As someone who grew up in the country, I love living in London. I’m a big fan of all the advantages that this brings (like living right next to shops, restaurants, or a Hot Bikram Yoga Studio). I’m even like things other Londoners detest – like public transport – as to me it’s an easy way to get home after a night out, when growing up the only choice was to ring my mum to come pick me up.
One thing that does drive me crazy about London and public transport is slow people - my pet hate is people standing in front of the tube ticket gate slowly rifling through bags for misplaced Oyster cards, when there’s a queue of people behind them.
However, this could be thing of the past according to an article on The Guardian Online yesterday about the successful completion of a trial by 02 and TFL to turn mobile phones into Oyster-equipped ‘mobile e-wallets’. 500 testers spent six months using a specially modified phone handset, to make tube journeys and as a bank card to pay for small items under £10. It’s by no means a new idea – similar types of schemes have been implemented successfully over the past few years in other countries such as Japan.

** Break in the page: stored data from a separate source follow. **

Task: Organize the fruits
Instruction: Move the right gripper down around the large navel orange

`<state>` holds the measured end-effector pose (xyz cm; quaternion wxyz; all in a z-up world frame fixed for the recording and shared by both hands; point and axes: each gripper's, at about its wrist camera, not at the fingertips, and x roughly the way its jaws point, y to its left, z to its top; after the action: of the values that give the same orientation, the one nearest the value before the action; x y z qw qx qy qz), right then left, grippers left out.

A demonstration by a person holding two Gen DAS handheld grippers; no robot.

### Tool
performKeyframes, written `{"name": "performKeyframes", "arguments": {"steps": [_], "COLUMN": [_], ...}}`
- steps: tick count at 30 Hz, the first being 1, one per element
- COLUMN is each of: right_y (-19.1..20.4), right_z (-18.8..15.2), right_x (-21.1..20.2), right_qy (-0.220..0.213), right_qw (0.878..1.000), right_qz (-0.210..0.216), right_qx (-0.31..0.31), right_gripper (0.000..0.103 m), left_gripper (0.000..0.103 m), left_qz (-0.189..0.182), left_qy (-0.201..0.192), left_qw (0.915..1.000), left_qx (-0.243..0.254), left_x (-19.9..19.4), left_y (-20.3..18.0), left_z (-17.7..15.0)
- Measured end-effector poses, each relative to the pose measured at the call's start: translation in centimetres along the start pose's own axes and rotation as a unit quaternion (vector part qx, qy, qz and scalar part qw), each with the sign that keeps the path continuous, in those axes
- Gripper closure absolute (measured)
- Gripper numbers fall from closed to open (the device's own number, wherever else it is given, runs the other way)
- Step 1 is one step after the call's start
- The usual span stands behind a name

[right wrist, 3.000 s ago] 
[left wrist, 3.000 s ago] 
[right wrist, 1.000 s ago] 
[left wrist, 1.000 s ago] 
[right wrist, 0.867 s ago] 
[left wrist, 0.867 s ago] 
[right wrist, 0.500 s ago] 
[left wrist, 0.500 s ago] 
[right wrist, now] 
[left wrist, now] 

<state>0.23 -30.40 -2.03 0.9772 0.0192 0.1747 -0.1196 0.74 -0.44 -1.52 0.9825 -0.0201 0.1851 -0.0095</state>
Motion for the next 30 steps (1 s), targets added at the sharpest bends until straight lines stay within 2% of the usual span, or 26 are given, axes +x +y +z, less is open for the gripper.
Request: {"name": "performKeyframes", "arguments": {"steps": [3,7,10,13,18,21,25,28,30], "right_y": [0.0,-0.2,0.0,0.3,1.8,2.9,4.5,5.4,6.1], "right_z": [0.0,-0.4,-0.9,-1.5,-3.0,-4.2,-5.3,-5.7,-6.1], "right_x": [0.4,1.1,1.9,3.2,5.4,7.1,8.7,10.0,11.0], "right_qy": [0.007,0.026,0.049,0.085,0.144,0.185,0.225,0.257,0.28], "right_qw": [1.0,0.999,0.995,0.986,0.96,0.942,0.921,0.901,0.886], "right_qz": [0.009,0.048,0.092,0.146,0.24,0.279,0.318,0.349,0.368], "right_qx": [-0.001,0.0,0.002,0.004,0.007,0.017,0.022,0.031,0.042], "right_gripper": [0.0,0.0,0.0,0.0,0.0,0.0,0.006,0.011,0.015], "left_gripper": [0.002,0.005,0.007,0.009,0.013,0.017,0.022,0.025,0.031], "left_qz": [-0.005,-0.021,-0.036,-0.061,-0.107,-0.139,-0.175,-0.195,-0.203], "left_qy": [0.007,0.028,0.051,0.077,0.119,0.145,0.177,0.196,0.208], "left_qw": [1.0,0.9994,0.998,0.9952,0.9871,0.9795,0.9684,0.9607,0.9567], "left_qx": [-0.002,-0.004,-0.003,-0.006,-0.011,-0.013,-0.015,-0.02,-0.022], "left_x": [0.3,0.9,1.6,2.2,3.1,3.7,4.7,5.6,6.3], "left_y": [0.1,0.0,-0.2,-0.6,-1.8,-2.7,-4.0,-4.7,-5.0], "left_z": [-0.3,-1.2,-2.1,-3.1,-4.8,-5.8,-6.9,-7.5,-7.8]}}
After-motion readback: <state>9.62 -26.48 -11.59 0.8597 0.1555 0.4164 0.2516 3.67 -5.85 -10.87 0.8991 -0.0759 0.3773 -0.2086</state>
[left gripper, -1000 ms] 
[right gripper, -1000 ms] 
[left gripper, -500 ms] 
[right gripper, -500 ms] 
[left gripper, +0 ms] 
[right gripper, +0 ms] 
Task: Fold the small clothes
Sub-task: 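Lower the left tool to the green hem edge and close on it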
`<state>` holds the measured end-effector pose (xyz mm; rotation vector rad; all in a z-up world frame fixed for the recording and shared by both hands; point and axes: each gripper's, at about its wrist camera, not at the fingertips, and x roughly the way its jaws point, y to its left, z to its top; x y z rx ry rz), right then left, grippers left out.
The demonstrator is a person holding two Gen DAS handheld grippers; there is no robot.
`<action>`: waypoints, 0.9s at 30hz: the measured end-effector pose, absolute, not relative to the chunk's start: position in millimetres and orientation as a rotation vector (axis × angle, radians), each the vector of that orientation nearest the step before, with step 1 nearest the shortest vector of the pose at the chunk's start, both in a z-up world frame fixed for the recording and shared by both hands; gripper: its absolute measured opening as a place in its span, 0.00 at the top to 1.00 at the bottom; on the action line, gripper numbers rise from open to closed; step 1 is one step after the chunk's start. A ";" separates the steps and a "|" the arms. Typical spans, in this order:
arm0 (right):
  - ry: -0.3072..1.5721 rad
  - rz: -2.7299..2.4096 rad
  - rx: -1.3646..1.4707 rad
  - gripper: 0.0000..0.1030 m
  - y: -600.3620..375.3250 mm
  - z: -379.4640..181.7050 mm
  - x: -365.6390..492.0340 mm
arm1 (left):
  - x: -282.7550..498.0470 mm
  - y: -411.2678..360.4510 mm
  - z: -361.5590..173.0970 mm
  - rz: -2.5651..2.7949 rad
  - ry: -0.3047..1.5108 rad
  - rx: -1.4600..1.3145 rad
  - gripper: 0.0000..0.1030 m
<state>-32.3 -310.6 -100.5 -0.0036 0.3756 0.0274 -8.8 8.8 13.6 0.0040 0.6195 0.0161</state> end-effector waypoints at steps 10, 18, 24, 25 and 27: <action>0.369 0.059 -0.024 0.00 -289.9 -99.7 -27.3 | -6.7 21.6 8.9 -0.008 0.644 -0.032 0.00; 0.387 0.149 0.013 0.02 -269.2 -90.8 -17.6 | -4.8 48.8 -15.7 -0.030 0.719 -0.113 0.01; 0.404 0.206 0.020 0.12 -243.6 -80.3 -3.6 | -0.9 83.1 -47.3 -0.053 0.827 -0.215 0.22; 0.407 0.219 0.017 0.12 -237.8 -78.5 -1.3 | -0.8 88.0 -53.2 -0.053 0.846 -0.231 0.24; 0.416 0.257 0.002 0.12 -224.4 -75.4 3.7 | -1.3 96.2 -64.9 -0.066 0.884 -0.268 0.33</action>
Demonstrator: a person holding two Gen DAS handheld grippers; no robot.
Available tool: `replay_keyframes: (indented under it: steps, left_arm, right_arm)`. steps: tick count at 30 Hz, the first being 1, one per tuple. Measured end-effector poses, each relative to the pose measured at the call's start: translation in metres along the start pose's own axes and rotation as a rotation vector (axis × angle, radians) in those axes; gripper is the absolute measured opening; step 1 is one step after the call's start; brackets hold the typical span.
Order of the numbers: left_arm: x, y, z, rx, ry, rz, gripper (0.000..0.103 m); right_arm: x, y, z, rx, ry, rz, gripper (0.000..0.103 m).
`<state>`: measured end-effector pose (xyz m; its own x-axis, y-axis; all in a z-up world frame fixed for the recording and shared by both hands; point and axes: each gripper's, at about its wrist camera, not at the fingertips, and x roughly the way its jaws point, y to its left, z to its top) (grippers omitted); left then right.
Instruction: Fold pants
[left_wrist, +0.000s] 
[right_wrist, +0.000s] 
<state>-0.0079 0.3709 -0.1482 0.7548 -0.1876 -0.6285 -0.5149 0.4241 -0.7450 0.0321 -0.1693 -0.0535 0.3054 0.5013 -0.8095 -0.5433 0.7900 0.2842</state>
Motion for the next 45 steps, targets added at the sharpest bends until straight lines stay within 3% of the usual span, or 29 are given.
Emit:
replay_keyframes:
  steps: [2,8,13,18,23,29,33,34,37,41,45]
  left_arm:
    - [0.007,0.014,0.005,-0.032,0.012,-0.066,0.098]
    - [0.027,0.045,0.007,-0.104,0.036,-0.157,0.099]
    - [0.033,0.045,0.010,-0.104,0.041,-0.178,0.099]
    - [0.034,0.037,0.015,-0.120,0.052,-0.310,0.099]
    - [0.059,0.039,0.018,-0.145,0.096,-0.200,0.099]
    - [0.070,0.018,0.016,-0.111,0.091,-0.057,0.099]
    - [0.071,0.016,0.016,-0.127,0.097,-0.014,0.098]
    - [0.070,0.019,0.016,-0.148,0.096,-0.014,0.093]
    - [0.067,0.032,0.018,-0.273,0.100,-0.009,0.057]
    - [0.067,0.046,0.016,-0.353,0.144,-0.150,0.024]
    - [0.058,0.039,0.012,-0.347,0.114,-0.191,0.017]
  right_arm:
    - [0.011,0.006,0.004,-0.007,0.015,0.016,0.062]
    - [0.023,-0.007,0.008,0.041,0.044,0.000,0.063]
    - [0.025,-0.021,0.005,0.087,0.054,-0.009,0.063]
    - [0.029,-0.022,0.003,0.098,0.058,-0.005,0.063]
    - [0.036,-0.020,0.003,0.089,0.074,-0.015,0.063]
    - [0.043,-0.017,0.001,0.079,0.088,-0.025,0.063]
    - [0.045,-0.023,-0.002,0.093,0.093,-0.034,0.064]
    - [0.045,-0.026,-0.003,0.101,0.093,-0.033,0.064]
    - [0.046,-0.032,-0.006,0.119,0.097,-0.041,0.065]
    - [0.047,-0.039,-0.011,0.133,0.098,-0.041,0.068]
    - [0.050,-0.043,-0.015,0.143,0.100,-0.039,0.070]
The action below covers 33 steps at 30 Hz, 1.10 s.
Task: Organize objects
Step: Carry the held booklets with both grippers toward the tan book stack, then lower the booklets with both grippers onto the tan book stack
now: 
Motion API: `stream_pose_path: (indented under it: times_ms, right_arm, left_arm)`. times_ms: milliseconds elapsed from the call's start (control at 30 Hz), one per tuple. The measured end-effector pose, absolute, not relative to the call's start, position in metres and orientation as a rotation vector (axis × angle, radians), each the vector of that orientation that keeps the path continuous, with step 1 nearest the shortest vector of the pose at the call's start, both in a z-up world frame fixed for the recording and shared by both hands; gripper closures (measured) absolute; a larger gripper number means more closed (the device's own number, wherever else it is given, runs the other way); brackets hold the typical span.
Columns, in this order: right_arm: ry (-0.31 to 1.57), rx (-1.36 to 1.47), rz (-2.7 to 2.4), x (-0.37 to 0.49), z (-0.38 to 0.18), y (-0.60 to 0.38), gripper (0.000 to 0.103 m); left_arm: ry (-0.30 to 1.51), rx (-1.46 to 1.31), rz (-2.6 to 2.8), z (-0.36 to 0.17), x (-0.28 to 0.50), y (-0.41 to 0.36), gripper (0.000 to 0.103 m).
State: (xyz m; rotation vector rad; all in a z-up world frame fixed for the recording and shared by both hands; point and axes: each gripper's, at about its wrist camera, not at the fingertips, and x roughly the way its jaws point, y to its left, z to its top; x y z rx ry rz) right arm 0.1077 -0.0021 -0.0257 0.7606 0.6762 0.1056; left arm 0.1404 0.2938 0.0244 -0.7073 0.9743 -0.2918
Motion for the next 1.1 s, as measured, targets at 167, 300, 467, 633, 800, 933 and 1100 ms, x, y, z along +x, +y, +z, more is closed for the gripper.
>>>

The mobile technology behind the UK trial is near field communications – which can also be applied for other uses such as mobile gig ticketing, or to create electronic house keys out of your phone (so you really could ring your keys if you lose them).
As it’s likely that mobile travel cards will be rolled out to all users in the next few years, I’m not sure what the security implications for having this type of information on your phone are - especially in light of the recent Oyster card bug and outage. And considering how long it takes to replace a handset, how do you get to work if you lose your phone?
In theory though, the TFL/02 trial sounds like a positive and convenient use of technology, and I like the sound of something that requires me to carry less stuff around in my bag. Plus, anything that could help to speed up slow people on the tube can only be a good thing.